The Marriage Mockery

It may have been a few days early for April Fool’s Day, but that didn’t stop the government from introducing ‘same-sex marriage’ in the UK, a bad joke from whatever direction you look at it. For the majority of people who don’t care too much about who sleeps with whom, it has become a train wreck of divisiveness. For those who believe that marriage is between a man and a woman, the backing of a laughing-stock government makes no difference to their opinion, except perhaps to harden it. And, for those who hoped for equality, not only are they likely to be dismayed by the hatred the issue has stirred up on both sides, but they are still waiting for same-sex partners to be given genuine equality under the law – something that could have been easily resolved by removing marriage from the sphere of government diktat, simplifying inheritance law and allowing people to contract on issues such as next of kin status.

The simple fact is that you cannot legislate opinion. You can make the expression of opinion illegal, but that isn’t the same thing. Giving a same-sex couple a piece of paper that says they are married carries no more weight than doling out knighthoods to corrupt bankers and politicians indemnifies them against disgust – people hold fast to their opinions no matter what the law and the elite claim. Indeed, words are cheap and the fact that the government are happy to apply the word marriage to a same-sex union whilst failing to ensure they have fully equal rights under the law tells us that they don’t really care about the issue as much as they might say.

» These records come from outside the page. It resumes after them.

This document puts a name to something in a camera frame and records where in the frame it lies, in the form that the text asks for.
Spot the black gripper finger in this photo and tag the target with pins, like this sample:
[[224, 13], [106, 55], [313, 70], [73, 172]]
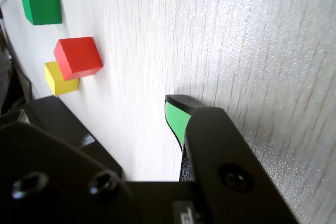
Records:
[[52, 182], [223, 155]]

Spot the yellow wooden cube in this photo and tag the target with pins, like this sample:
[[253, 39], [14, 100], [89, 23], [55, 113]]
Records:
[[53, 82]]

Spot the red wooden cube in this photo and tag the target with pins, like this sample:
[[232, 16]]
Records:
[[78, 56]]

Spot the green wooden cube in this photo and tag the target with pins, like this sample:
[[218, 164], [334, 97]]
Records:
[[42, 6]]

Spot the black open box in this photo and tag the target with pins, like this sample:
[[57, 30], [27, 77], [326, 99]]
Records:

Ultimately, marriage remains a social and religious convention. A monogamist will never recognise the equality of a polygamist, any more than those who believe marriage is between a man and a woman will recognise a same-sex union. The irony is that if you care that someone doesn’t recognise your relationship as valid, then you are implying that their view is important to you – yet, if you really cared about their view, you would conform to their wishes. I doubt there are any Muslims worrying that having more than one wife goes against Christian values any more than a Christian couple worries about the validity of their marriage in the eyes of a Hindu. Validity can only come from yourself and those who form your community – and if you cannot conform to the ways of your community, you need to find a new one.

It is not for the state to legislate about our relationships and private lives, and as long as it does so, it just makes things a bad joke.